_WHAT IS NEEDED_:
Restate word for word every line from the top of the data below down through the line that holds "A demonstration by".

_AVAILABLE DATA_:
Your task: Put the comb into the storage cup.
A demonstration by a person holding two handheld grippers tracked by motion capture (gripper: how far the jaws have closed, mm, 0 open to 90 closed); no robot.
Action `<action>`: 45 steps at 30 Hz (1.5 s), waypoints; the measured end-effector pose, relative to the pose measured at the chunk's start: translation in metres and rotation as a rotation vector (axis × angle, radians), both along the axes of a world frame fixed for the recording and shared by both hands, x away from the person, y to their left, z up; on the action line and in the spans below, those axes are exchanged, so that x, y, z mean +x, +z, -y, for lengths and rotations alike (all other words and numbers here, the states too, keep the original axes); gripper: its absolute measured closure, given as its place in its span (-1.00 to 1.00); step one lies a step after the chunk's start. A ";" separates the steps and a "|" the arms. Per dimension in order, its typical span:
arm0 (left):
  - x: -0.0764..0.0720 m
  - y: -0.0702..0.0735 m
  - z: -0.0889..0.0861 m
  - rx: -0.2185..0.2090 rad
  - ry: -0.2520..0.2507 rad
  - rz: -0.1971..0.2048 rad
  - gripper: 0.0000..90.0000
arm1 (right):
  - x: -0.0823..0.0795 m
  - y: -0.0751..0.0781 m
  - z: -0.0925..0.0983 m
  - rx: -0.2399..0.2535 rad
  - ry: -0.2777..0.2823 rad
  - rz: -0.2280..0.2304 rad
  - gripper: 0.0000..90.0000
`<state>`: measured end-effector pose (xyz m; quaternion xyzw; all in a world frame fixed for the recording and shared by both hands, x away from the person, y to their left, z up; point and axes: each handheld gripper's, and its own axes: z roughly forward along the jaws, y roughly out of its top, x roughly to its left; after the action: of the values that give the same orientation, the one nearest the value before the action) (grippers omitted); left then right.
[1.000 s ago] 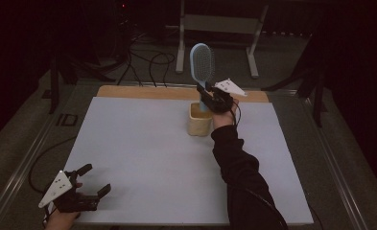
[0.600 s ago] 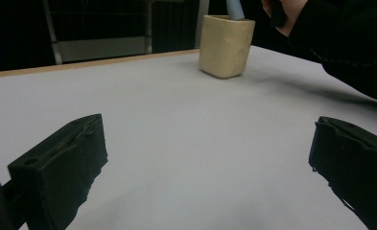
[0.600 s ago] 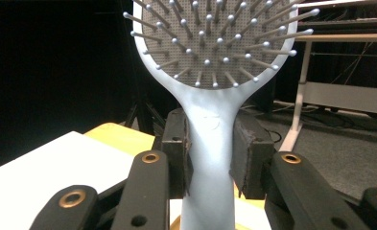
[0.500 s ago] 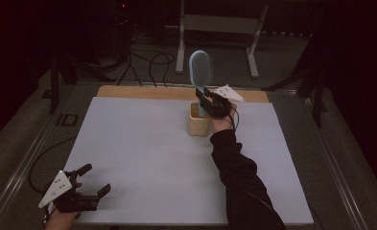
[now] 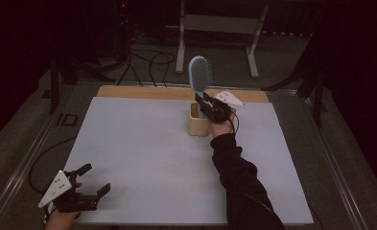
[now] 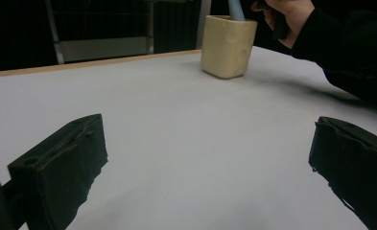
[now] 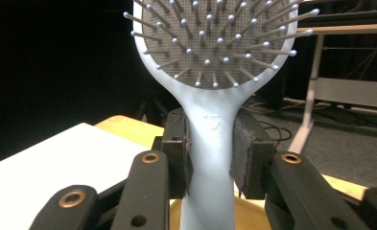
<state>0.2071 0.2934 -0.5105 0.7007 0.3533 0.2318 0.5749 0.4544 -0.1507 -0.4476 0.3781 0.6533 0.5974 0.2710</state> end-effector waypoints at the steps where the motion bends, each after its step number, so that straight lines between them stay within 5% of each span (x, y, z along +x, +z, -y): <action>1: 0.000 0.000 0.000 0.000 0.001 -0.001 -1.00 | -0.001 -0.001 0.000 -0.001 0.003 0.005 0.56; 27: 0.000 0.000 0.000 0.000 0.002 -0.003 -1.00 | -0.006 -0.014 0.006 -0.077 0.063 0.016 0.53; 30: 0.001 -0.001 0.000 -0.001 0.002 -0.003 -1.00 | -0.005 -0.015 0.007 -0.066 0.081 0.006 0.28; 34: 0.001 0.000 -0.001 -0.026 -0.001 -0.001 -1.00 | -0.003 -0.020 0.003 -0.101 0.127 -0.056 -0.39; 38: 0.001 0.000 -0.001 -0.021 0.001 -0.004 -1.00 | -0.002 -0.020 0.004 -0.117 0.146 -0.076 -0.79; 45: 0.001 0.000 -0.001 -0.015 0.002 -0.003 -1.00 | -0.004 -0.014 0.007 -0.145 0.145 -0.083 -0.81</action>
<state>0.2080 0.2941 -0.5108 0.6963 0.3564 0.2287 0.5795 0.4500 -0.1574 -0.4617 0.3335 0.7310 0.5505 0.2265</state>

_EXERCISE SOLUTION_:
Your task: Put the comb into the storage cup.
A demonstration by a person holding two handheld grippers tracked by motion capture (gripper: how far the jaws have closed, mm, 0 open to 90 closed); no robot.

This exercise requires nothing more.